From the 1977 thesis (the study linked to in my second post on this thread), looking back on how Congress perceived some of the risks and outcomes of a bankruptcy
"Major confusion developed throughout the hearings [on ELGA] as to what would happen to government contracts should Lockheed go bankrupt. Secretary Packard felt sure that all government contracts would be completed, despite bankruptcy, although delays and cost increases would probably result. But what about major subcontractors of the L-1011 who are also defense subcontractors? Many claimed that every defense contract that Lockheed had with others would have to be renegotiated.
Others argued that bankruptcy would actually improve performance in government contracts. With Lockheed the government was subsidizing an inefficient and wasteful producer. Transferring these contracts to others would result in new ideas, new management techniques and better cost control. Major competitors to Lockheed felt sure they cold take over the defense portions of Lockheed's contracts and would do so with delight. Most of these projects were making a profit for Lockheed during this time frame."

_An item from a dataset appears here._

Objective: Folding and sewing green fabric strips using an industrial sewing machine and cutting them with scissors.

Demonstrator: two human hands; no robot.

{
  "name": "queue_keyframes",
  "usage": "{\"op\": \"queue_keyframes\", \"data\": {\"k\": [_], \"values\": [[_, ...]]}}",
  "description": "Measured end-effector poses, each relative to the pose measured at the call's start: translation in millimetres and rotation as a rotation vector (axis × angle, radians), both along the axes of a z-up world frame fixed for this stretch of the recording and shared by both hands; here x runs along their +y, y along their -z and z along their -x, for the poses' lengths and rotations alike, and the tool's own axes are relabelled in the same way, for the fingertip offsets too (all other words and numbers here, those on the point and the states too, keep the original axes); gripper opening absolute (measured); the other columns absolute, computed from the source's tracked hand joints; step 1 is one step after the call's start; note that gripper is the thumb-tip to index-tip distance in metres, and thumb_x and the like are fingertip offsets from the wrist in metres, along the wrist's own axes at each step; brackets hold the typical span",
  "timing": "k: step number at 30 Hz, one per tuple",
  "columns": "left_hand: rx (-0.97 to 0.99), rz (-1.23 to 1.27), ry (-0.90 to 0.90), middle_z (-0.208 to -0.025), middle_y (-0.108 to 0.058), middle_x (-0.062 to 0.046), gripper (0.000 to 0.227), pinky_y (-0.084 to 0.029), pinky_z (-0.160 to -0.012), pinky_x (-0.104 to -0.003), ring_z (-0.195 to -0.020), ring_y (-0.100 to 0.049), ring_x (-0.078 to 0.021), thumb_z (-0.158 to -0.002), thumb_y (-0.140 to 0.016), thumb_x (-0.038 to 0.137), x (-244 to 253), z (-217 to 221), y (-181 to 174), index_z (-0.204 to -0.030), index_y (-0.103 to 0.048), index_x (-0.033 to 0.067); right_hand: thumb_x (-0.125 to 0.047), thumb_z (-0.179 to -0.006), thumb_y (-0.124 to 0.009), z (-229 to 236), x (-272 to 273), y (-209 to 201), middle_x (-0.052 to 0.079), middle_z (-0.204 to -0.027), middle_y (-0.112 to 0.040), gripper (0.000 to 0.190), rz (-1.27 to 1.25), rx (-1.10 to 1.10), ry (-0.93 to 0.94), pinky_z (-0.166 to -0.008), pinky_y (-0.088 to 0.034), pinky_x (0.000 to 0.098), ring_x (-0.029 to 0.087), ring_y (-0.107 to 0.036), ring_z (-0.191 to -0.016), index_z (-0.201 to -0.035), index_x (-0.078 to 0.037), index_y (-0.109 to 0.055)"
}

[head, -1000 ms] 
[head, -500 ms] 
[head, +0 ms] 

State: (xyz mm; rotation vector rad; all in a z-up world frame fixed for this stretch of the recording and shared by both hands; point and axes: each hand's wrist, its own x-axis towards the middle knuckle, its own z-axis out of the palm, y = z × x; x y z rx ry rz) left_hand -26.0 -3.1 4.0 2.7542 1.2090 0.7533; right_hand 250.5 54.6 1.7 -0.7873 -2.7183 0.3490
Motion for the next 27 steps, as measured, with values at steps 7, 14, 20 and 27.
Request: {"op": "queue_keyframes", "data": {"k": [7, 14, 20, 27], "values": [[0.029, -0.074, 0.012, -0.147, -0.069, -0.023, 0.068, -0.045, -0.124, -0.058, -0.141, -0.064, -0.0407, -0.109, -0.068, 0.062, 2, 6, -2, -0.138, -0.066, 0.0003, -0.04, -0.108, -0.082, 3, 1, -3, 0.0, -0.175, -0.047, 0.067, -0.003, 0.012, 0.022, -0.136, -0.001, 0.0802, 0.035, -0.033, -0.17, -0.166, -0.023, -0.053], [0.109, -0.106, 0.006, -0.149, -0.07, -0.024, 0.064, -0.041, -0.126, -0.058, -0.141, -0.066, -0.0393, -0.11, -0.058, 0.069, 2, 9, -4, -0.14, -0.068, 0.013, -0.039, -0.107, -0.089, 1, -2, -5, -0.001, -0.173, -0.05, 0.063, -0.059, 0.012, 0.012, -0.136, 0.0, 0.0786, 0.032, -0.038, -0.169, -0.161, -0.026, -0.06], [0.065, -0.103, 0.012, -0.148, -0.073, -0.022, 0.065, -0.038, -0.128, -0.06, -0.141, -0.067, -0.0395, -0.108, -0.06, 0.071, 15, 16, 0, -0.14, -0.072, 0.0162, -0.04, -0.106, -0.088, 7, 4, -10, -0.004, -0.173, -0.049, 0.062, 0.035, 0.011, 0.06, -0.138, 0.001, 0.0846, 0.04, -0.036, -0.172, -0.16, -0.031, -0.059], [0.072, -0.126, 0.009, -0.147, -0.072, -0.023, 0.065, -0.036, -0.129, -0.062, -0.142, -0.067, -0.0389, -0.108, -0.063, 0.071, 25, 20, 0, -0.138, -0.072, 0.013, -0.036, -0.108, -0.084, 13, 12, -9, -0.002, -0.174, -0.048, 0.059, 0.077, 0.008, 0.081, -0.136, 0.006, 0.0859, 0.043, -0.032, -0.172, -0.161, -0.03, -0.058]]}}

The following was put up by Lockheed as collateral for loans issued by the Emergency Loan Guarantee Board (and thus suggests assets that would be sold in bankruptcy):
1) The entire capital stock of the following subsidiaries -
*Lockheed Air Terminal, Inc.
*Lockheed Electronics Company, Inc.
*Lockheed Properties, Inc.
*Lockheed Shipbuilding and Construction Company
*Lockheed Missiles and Space Corporation
with a total book value of $253 million ($100 million for Lockheed Missiles & Space, $153 million for the rest)
2) Most remaining unpledged improved real estate owned by Lockheed (with the exception being the plant in Marietta, Georgia, which the US government already had a lien on)
3) A security interest in production and other equipment owned by Lockheed and located in LA County.
Incidentally, from February 1972 to December 1973, Lockheed actively sought to merge with General Dynamics. The merger wouldn't have happened - GD wasn't in great shape, and wouldn't be willing to take on long-term debts of up to $700 million (in 1972 dollars). There was also a recapitalization plan with Textron, but that fell through.
Additionally, Lockheed was suffering from other problems in this period - the C-5A program was undergoing delays and cost overruns (which Lockheed had to absorb), the AH-56 was cancelled, and Lockheed Shipbuilding lost some valuable Navy contracts. It was also taking losses on supplying engines for the SRAM. But ultimately, L-1011 is what brought Lockheed to near-ruin.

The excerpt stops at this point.